→ **WHAT THE TASK REQUIRES**: Exactly the lines from the beginning of the listing below through the line that contains "Which things move" should be transcribed, and pictures must stay out.

→ **INFORMATION GIVEN**:
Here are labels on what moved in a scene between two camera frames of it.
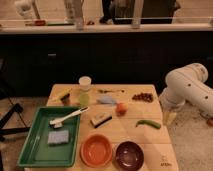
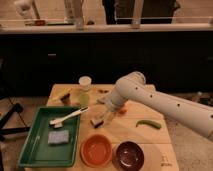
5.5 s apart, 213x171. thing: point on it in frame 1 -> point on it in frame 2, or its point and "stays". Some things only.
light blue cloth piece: [108, 99] stays
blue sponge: [58, 137] stays
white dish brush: [58, 122] stays
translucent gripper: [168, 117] -> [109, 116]
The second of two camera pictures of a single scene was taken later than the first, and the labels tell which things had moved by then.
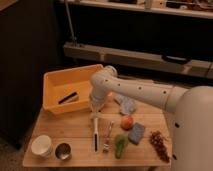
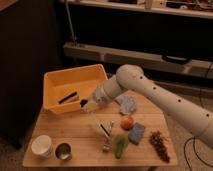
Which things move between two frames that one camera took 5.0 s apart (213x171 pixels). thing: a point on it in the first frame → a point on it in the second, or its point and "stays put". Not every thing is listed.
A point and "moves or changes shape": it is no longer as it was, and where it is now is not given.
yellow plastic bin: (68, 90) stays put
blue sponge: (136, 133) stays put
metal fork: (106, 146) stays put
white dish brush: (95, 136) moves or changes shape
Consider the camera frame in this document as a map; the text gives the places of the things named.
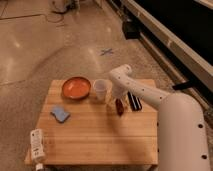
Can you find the black striped block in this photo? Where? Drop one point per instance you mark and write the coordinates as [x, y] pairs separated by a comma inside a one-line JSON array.
[[134, 102]]

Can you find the wooden table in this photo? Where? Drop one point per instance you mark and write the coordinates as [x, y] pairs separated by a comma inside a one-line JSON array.
[[95, 134]]

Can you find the long white rail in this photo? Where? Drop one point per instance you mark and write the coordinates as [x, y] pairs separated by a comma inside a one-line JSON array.
[[192, 60]]

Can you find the white object at top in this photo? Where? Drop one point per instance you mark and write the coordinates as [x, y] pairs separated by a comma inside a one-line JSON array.
[[62, 6]]

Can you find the white tube bottle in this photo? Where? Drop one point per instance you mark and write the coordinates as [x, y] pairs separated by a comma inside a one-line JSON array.
[[37, 149]]

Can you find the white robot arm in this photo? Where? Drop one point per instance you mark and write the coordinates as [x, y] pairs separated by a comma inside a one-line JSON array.
[[181, 130]]

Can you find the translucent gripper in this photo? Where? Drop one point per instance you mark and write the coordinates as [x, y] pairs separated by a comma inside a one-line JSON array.
[[110, 100]]

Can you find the white ceramic cup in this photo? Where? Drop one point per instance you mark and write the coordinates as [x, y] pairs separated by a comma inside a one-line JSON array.
[[100, 88]]

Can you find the black box on floor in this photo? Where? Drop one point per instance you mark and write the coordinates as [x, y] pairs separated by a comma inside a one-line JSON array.
[[130, 30]]

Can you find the blue sponge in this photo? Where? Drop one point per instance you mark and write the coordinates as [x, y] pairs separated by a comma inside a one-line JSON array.
[[60, 114]]

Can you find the orange ceramic bowl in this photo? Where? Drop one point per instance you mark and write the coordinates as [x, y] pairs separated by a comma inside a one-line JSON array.
[[76, 88]]

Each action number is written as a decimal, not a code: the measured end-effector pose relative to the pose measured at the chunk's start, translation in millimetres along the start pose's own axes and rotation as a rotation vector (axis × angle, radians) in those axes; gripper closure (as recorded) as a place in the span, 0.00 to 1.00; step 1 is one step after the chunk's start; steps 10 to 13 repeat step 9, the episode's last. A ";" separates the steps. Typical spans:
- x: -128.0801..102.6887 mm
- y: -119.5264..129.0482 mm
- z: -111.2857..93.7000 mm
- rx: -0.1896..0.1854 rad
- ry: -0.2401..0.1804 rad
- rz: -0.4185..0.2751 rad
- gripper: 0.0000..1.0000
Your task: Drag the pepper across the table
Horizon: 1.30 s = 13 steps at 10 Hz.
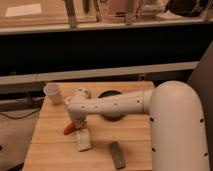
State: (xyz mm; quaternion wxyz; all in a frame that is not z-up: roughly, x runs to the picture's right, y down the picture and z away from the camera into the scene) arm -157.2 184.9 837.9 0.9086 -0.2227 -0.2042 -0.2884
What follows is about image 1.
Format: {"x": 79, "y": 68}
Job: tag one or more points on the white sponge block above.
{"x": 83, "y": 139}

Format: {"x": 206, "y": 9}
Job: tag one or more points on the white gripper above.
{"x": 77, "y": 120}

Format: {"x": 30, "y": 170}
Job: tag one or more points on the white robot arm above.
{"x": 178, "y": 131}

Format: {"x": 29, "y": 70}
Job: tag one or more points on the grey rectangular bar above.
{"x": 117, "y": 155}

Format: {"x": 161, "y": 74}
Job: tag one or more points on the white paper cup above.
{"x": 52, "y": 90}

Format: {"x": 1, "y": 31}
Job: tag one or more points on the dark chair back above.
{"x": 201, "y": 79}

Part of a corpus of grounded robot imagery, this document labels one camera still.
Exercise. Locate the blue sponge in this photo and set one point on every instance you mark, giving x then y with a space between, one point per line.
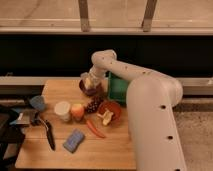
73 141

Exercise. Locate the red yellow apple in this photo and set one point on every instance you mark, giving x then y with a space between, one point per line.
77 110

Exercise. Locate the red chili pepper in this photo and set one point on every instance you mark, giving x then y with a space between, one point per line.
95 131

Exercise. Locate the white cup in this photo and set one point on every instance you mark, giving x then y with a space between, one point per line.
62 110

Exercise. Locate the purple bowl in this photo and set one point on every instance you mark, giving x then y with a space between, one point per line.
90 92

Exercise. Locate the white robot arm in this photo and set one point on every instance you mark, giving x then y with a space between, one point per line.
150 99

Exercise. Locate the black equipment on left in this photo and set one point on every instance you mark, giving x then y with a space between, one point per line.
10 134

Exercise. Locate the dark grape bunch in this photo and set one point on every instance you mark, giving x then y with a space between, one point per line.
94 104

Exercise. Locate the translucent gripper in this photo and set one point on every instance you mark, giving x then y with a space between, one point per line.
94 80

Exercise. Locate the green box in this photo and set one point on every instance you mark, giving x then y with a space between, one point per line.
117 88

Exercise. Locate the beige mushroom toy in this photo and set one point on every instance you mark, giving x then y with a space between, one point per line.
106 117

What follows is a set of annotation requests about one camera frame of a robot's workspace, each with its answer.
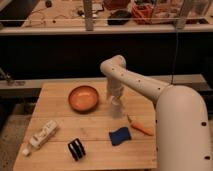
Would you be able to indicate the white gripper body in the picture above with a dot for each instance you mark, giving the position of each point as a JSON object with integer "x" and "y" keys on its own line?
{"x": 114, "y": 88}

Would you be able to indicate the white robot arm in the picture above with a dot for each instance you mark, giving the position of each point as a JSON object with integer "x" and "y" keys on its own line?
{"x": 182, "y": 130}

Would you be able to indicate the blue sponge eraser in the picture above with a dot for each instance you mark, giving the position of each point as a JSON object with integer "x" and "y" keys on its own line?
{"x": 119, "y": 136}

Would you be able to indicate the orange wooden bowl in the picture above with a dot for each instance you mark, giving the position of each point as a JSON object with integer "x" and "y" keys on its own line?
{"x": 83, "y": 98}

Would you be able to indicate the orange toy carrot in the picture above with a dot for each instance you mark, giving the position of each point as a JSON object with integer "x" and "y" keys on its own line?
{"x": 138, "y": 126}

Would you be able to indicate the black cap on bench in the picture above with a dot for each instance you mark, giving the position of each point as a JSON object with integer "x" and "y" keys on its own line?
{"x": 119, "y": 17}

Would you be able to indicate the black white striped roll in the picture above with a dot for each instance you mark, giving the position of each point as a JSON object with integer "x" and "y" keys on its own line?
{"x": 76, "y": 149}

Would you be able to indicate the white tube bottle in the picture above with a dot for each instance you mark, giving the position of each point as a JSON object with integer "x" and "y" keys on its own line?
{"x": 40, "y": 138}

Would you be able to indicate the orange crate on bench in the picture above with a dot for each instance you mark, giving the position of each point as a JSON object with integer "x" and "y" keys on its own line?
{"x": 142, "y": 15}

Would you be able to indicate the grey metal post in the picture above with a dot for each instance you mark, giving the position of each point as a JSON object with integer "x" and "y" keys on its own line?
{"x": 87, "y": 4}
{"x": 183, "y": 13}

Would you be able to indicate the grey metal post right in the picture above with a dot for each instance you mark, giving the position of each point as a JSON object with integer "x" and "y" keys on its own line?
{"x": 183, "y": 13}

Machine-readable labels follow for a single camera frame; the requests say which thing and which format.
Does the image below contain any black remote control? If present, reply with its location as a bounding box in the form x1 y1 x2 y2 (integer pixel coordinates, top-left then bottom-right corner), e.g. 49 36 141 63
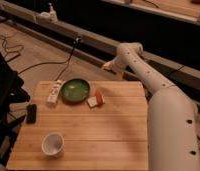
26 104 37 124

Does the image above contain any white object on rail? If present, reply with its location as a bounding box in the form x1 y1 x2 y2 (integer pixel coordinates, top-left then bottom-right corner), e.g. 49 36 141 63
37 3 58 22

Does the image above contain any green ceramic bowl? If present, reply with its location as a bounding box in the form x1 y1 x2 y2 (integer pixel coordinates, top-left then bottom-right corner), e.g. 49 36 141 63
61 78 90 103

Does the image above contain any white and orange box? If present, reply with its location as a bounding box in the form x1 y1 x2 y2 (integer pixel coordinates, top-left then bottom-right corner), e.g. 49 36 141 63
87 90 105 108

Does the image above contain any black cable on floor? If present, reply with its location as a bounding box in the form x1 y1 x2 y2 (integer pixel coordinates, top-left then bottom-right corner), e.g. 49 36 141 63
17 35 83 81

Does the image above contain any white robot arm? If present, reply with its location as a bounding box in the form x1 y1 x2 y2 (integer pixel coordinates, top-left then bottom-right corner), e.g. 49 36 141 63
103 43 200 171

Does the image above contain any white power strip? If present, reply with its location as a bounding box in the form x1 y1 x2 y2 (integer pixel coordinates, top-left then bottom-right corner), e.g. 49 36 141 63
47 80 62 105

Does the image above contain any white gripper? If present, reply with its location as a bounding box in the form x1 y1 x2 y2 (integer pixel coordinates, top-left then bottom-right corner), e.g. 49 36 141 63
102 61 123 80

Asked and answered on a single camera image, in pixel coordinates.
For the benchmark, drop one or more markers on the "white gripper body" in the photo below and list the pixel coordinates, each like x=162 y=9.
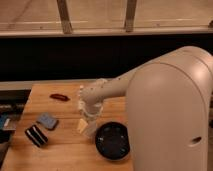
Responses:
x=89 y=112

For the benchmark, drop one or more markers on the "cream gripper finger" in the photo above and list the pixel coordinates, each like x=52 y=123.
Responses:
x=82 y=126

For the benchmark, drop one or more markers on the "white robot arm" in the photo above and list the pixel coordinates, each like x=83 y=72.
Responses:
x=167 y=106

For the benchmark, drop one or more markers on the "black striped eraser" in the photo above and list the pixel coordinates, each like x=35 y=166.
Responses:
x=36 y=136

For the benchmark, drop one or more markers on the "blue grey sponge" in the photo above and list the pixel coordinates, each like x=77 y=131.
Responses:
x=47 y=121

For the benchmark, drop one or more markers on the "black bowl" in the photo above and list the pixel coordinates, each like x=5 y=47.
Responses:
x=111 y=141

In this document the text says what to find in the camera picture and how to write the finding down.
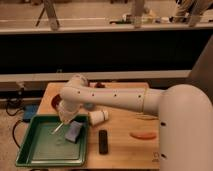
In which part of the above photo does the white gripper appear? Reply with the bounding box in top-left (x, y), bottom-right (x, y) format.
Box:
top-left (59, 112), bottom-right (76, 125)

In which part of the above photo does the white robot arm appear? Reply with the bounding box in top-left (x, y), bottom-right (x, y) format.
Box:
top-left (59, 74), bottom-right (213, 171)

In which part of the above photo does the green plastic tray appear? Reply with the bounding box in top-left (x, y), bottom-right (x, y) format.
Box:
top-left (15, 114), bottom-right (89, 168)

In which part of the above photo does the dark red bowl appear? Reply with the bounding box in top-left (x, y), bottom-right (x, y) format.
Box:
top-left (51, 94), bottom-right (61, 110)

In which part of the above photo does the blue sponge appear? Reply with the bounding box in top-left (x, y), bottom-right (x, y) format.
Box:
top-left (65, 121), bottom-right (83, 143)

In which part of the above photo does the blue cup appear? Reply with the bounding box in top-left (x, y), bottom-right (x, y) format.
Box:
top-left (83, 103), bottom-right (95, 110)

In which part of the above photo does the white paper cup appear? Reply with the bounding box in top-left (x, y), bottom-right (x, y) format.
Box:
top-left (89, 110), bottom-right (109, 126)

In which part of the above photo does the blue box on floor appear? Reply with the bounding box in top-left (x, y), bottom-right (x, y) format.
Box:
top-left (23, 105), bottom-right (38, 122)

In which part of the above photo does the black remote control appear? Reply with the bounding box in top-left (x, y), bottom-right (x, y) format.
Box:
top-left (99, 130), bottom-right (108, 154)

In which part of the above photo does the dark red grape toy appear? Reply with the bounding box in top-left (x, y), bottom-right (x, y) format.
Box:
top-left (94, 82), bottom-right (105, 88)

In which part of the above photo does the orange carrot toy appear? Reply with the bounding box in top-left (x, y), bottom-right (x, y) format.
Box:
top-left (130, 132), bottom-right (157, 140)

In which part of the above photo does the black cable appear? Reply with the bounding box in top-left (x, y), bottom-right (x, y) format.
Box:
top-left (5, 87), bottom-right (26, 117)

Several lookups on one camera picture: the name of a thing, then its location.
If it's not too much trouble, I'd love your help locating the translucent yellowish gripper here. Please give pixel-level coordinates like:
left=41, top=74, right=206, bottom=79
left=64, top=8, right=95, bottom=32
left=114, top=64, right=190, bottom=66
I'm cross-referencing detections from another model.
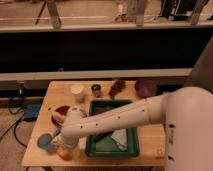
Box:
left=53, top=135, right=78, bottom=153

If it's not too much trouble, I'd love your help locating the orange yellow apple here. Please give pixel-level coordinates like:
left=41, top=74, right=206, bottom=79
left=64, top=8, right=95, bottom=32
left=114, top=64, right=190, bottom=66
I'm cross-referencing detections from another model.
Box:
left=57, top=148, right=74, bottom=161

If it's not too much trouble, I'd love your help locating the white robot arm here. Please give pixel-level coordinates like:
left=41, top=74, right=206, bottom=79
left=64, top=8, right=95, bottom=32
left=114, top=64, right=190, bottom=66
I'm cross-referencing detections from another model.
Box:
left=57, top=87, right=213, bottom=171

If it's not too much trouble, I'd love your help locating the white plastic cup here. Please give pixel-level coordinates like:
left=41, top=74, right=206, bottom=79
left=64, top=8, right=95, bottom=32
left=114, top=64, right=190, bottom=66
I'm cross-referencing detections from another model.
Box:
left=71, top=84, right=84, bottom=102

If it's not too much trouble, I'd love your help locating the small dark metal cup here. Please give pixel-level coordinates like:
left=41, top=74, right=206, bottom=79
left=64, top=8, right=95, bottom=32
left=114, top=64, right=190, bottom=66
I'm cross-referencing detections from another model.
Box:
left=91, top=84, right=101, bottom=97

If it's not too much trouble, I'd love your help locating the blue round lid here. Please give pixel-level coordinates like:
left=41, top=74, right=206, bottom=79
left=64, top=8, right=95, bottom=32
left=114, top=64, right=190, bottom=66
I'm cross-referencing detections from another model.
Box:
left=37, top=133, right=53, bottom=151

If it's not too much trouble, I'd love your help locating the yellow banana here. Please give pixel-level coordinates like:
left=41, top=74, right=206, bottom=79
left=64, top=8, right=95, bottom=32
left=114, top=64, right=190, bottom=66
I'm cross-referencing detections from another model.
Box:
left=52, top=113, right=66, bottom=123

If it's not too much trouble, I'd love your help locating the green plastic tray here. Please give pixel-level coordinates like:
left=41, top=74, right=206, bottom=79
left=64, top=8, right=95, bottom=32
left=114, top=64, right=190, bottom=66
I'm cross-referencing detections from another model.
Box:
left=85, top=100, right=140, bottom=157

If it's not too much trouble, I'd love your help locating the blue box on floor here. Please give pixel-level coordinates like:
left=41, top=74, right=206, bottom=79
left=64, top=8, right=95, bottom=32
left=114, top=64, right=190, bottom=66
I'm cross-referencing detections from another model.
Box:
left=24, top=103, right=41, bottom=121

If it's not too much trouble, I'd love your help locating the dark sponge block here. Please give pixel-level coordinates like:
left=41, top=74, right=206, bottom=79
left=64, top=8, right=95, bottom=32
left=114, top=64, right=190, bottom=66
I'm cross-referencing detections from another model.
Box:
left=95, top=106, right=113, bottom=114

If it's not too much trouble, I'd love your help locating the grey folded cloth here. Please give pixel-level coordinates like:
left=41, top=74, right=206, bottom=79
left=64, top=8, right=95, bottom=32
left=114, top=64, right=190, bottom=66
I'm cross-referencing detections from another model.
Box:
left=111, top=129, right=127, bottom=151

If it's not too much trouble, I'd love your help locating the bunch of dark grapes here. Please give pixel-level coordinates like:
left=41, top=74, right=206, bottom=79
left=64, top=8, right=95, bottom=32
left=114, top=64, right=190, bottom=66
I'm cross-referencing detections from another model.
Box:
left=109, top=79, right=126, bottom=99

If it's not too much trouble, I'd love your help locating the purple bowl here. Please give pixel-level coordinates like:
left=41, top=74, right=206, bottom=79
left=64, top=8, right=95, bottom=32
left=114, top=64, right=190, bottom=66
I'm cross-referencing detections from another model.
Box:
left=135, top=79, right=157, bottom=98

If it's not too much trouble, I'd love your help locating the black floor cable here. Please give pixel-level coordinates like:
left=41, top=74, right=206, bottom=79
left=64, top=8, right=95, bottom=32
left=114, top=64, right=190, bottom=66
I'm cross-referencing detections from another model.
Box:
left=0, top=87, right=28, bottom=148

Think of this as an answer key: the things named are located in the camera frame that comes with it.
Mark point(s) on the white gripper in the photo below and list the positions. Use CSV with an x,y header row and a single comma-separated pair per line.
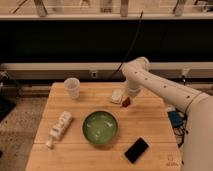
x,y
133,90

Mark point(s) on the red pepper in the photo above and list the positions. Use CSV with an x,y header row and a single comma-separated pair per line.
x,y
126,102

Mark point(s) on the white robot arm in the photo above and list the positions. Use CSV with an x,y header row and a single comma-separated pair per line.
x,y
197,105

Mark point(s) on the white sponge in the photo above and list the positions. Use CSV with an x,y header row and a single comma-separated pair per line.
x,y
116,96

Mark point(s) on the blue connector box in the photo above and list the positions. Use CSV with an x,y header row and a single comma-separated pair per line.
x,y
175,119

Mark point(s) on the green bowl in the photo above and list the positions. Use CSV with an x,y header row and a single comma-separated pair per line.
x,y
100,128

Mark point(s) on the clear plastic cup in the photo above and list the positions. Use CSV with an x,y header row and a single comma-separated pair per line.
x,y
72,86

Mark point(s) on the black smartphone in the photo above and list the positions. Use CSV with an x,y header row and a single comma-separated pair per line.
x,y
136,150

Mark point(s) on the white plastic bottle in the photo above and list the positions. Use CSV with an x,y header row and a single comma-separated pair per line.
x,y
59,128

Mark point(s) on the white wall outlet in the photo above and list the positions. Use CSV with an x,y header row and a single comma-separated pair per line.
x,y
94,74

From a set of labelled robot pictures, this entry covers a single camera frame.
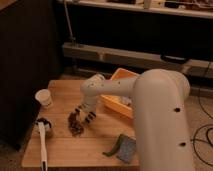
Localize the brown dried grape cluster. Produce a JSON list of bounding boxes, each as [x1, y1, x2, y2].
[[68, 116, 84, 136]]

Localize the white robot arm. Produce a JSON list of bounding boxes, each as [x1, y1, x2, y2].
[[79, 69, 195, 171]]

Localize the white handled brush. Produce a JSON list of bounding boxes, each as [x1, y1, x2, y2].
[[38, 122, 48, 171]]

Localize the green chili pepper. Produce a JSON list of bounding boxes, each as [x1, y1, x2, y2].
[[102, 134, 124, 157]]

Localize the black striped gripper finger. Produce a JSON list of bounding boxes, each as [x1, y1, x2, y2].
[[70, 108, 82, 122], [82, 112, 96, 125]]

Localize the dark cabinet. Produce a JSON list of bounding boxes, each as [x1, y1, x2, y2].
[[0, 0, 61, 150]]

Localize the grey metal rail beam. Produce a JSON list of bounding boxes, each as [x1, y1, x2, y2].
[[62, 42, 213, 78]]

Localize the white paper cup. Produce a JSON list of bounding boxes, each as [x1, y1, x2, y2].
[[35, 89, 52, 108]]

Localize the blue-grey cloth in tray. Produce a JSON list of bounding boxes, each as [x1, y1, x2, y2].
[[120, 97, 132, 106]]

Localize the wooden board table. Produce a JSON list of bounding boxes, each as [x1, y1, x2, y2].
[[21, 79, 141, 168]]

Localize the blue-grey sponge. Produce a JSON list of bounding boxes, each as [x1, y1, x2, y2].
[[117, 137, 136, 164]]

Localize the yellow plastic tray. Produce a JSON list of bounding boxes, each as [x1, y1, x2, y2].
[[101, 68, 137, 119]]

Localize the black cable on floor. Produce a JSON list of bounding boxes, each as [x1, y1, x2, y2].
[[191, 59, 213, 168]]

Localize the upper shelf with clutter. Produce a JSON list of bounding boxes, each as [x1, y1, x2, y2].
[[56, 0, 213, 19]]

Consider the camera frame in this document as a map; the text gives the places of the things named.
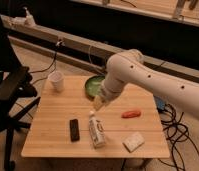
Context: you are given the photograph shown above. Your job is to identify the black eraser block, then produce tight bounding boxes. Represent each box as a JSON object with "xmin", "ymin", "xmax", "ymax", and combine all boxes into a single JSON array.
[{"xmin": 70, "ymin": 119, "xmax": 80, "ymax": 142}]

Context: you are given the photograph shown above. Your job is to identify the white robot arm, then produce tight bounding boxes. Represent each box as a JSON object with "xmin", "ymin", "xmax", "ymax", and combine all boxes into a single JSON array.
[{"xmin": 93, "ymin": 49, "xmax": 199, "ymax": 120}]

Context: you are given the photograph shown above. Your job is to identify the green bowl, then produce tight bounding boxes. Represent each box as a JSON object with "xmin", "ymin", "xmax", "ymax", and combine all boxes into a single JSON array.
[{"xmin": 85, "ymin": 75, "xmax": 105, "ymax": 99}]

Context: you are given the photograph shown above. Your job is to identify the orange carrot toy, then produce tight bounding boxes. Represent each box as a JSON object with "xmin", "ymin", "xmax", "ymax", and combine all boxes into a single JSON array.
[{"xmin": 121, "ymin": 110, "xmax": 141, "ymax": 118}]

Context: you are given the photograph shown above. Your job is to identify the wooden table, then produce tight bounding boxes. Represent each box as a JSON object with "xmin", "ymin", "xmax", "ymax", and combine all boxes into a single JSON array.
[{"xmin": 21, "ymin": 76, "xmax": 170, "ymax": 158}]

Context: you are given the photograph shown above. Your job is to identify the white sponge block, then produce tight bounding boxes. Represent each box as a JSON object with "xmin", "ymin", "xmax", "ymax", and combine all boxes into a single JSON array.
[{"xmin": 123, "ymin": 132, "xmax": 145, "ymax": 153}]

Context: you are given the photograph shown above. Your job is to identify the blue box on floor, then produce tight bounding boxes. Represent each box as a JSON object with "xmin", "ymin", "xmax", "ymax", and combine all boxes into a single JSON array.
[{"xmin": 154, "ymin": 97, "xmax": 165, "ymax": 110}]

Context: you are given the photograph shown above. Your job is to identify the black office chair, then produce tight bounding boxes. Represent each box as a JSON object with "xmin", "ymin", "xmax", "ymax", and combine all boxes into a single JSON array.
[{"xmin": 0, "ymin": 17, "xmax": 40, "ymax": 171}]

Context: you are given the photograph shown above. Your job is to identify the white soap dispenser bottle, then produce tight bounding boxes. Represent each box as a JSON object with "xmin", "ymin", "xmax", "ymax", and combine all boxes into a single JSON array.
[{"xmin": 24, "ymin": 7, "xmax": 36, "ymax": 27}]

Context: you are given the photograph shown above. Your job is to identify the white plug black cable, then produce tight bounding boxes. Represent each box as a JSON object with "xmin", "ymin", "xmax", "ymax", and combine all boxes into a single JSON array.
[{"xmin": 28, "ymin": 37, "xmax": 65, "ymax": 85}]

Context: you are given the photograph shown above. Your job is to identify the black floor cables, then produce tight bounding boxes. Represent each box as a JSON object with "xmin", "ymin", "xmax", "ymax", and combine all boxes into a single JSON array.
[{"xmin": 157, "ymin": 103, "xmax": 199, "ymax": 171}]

→ **SOLUTION TO THIS TASK**:
Here are labels on what moved in a scene between two camera frames of it.
5.5 s apart, 213x171. thing: point on it in frame 1 -> point on it in frame 2, or its point and "stays". Some things only.
light blue cloth piece: [108, 99] stays
blue sponge: [58, 137] stays
white dish brush: [58, 122] stays
translucent gripper: [168, 117] -> [109, 116]
The second of two camera pictures of a single scene was taken later than the first, and the labels tell which things had moved by then.
Which things move between two frames that one camera took 5.0 s apart (213x171 pixels). thing: a point on it in the first frame → a point on it in the second, or its point and "stays put". Not every thing is listed.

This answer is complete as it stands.